The technical term for the surface of a planetary body, whether urbanised, earth covered or extra-terrestrial, is regolith. As well as the wear of feet, the regolith may be eroded by wind, rain, the path of running water or the tiny movement of a glacier down the coarse plane of a mountain. If one extends the meaning of the term regolith it becomes a valuable metaphor for the outer layer upon or through which any manner of paths may be inscribed.

The self-titled first Emperor of China, Qín Shǐhuáng, attempted, in his own extravagant way, to re-landscape the regolith of time.
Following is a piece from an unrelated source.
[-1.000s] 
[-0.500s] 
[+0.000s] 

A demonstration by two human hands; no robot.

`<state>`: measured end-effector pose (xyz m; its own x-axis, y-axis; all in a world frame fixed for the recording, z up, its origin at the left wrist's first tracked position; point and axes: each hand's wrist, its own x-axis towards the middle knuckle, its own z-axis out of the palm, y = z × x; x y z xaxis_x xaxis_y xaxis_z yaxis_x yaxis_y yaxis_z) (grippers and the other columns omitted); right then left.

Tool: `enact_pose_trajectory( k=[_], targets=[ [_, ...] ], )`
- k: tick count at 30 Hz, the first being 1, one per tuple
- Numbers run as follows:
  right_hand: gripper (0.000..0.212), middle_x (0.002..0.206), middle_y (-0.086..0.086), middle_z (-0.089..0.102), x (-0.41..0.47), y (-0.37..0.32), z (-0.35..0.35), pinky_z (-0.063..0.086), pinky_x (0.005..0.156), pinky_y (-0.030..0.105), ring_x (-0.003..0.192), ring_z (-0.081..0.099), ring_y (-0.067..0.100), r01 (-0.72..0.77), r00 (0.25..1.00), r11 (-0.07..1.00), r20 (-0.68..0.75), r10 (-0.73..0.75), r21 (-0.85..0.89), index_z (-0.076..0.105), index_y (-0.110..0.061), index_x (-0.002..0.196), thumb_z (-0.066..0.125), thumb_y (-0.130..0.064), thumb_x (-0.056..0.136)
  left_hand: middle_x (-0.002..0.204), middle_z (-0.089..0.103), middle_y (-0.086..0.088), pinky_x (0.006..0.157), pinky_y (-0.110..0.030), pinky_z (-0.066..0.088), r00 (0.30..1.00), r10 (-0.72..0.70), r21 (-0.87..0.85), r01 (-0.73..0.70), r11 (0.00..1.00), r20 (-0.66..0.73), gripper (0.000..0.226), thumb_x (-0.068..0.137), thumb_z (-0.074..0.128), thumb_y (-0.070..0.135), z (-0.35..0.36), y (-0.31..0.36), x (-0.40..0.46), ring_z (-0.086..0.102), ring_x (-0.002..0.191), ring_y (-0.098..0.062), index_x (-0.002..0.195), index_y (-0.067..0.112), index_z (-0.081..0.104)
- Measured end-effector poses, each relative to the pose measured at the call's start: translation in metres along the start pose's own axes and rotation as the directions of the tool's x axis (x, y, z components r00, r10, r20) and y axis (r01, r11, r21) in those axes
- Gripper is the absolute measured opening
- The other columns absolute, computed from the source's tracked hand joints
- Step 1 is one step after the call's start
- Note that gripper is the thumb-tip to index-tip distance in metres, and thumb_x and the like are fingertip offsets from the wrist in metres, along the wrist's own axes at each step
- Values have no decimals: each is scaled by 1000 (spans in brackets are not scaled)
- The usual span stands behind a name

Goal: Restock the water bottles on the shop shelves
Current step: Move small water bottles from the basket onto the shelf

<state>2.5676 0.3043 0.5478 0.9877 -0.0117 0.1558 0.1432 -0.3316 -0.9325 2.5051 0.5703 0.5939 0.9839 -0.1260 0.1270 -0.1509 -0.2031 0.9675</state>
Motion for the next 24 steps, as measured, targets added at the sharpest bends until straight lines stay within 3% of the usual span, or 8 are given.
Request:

By building the Great Wall around his Kingdom and ordering the burning of all the books written before his birth Qín Shǐhuáng intended to isolate his Kingdom in its own mythic garden of innocence. Far from protecting his people from the marauding barbarians to the West or the corrupting knowledge of the past Qín Shǐhuáng's decision to enclose his Kingdom probably expanded his subject's capacity for desire beyond it. There is no better way to cause someone to read something than to tell them they cannot; no better way to cause someone to dream beyond some kingdom, or attempt to destroy it, than to erect a wall around it. As we demarcate paths we cause desire to erupt beyond them. The regolith, whether physical or ethereal, will never cease to degrade against our wishes.